The performance of the generated results from the network analysis system has been evaluated by the measures like precision, recall and F1 measure and the results showed that the system has obtained acceptable performance. Furthermore, 25 detected melanoma drugs were validated by related literature as well as a search for registered clinical trials in ClinicalTrials.gov.

Additional comments

This manuscript describes an integrated network analysis system on drug-target-disease associations to predict novel repositioning drugs. It integrated various drug and disease related data sources, such as drug-target associations, genotype-phenotype associations and protein-protein interactions and proposed a probabilistic approach to define the direct and indirect associations between these entities. The platform consists of a graphical web application, an application programming interface (API), and a knowledge base. The knowledge graph was stored in semantic web schema and it can be visualized as interactive networks using social network packages. The system has acceptable performance on predicting novel drugs for diseases and, In particular, the platform has generated 25 high quality Melanoma drugs, which have been cross evaluated by literature query and clinicaltrial.gov database. Therefore, this is a very interesting study that has delivered meaningful and biological useful results on novel drug indication prediction. Overall, an excellent work on network pharmacology.
The minor improvement would be that a clear description on the calculation of 'joint probability' should be provided possibly in Section 4.2. Currently, there is only introduction of the principle to set the weights on direct links. However, the weight(or probability) of the indirect links(i.e. drug-disease) is a key development of the proposed system and thus should be described.

Reviewer 2 ·

Basic reporting

The structure of the paper looks reasonable.
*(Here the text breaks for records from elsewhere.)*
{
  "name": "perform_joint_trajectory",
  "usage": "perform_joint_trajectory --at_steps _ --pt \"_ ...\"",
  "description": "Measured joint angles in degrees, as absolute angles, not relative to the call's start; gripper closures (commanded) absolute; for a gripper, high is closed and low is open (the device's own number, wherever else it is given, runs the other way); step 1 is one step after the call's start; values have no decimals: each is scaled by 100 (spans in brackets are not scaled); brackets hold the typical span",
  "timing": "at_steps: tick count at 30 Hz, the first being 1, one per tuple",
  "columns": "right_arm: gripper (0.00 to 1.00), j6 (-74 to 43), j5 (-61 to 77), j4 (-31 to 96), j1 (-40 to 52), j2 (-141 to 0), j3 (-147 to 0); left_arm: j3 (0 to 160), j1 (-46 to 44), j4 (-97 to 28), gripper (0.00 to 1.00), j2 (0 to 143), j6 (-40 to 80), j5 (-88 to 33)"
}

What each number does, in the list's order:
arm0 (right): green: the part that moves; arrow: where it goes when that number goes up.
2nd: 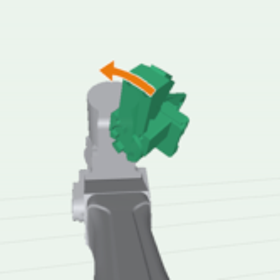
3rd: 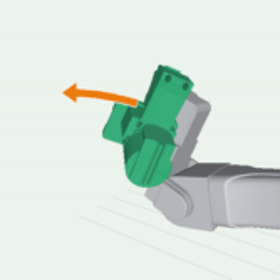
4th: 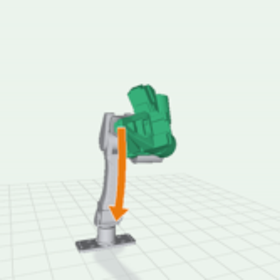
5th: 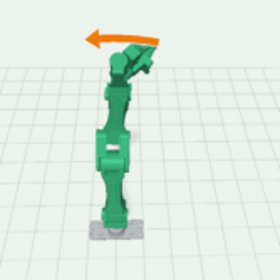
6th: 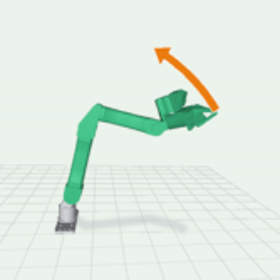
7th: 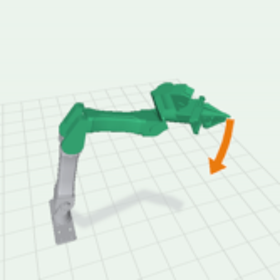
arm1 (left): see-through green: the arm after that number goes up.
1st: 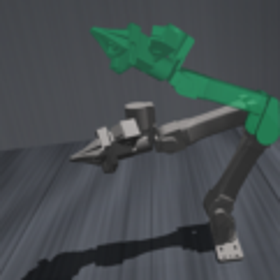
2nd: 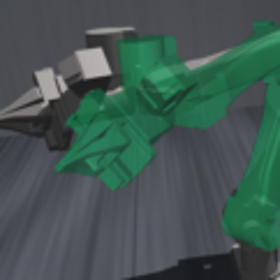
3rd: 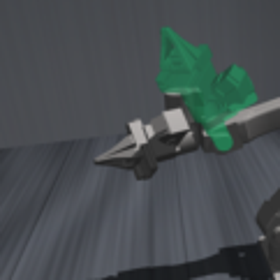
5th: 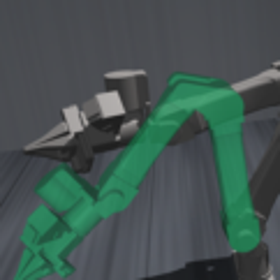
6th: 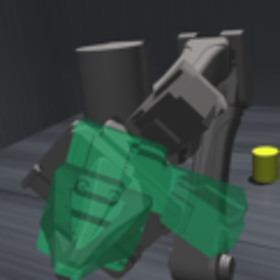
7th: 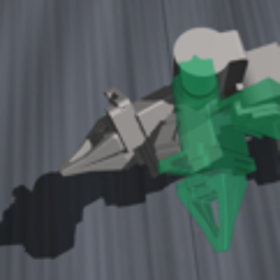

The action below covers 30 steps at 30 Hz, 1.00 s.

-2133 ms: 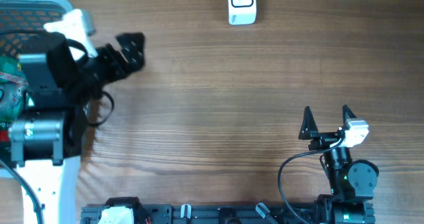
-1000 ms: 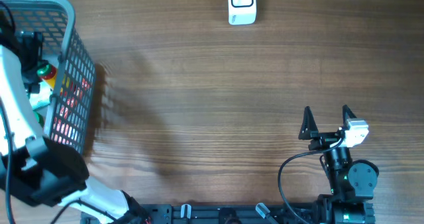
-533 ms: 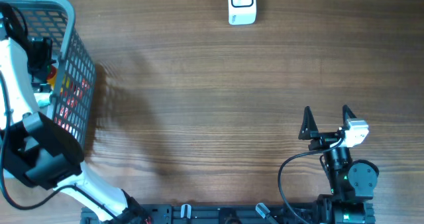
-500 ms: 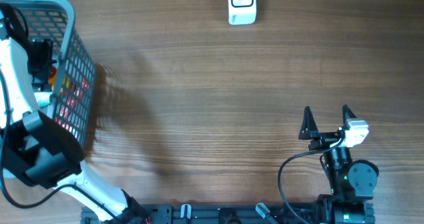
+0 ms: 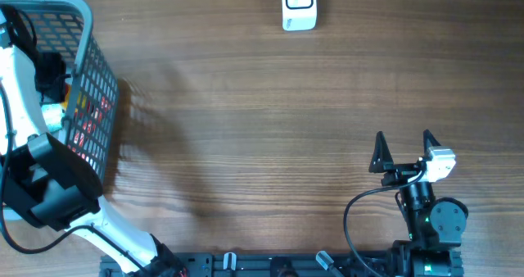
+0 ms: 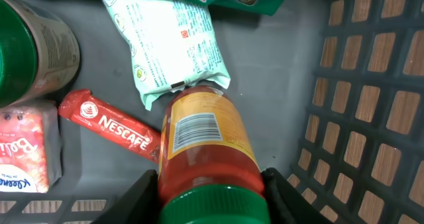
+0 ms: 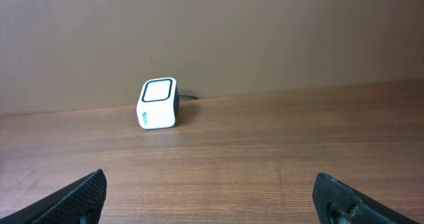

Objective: Scan the item barcode
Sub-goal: 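Grasp the red sauce bottle by its green cap and lift it out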

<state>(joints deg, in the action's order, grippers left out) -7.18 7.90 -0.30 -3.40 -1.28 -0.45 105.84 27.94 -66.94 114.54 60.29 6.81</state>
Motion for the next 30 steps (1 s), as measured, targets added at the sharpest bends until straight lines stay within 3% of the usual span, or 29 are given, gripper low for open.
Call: perform_joint_trajectory --at_steps 15,30 --pt "0 -718 790 -30 -340 -128 -45 10591 2906 -6724 71 11190 5815 644" --pt "0 -718 792 -30 -340 -128 -45 10591 3079 -6790 69 8578 5662 582"
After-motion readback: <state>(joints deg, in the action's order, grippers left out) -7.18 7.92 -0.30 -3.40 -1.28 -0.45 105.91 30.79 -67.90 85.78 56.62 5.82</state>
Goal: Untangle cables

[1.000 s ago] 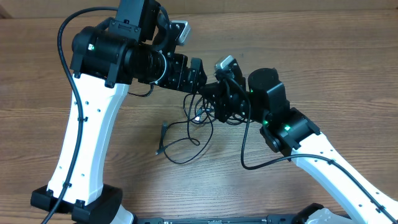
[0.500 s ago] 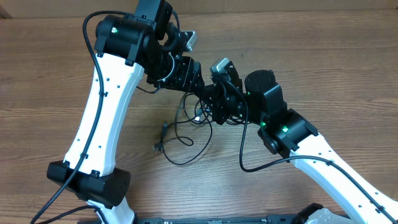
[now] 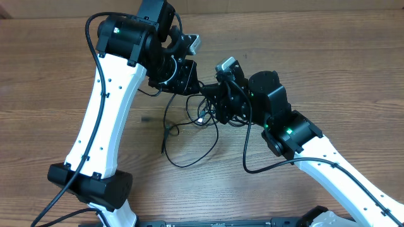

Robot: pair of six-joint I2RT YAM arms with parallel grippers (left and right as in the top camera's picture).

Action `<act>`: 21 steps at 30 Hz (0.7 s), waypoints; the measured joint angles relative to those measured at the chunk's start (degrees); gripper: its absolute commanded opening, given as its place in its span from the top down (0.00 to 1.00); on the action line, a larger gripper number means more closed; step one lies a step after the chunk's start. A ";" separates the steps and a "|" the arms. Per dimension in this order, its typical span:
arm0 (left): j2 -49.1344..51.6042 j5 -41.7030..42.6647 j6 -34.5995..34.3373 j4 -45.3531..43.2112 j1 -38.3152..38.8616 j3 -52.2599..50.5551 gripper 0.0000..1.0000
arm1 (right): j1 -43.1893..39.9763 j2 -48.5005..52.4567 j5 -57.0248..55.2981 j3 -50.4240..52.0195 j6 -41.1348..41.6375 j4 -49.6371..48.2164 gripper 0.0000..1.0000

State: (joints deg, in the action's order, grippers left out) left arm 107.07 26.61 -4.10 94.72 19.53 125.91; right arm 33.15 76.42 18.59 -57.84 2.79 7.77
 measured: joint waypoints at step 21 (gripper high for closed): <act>0.00 -7.17 -11.63 -0.85 -1.03 0.00 0.96 | -0.07 0.00 -3.19 0.00 8.68 4.76 0.20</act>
State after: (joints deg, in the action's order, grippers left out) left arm 107.07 19.44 -15.73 93.86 18.50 125.91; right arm 33.08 76.42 15.40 -57.84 11.46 12.53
The paper is easy to follow.

Experimental design

The goal of the paper is to use an evidence-based (in the form of probability) knowledge graph to help identify novel and known drugs for melanoma. The probability is computed based on so called expert-driven measures of the reliability of experimental methods that come from existing studies. In order for other to reproduce the results, it is necessary to provide the detailed formula for computing and combining the mentioned measures, in the final draft of the article. Also, little justifications were provided to the rather high probability (0.95) for the second confidence level.

Validity of the findings

The presented knowledge graph uses 5 data sources: iRefIndex, DrugBank, UniProt Gene Ontology Annotations, the Online Mendelian Inheritance in 168 Man and the COSMIC Gene Census. Associations are represented as ontology based linked data. However, it is unclear how such associations are captured. Some important justifications are still missing, including the two thresholds of interaction steps (3) and joint probability value (0.93).

Additional comments

The paper presents a seemingly very promising approach; however, some key details are not clarified in the current draft of the paper.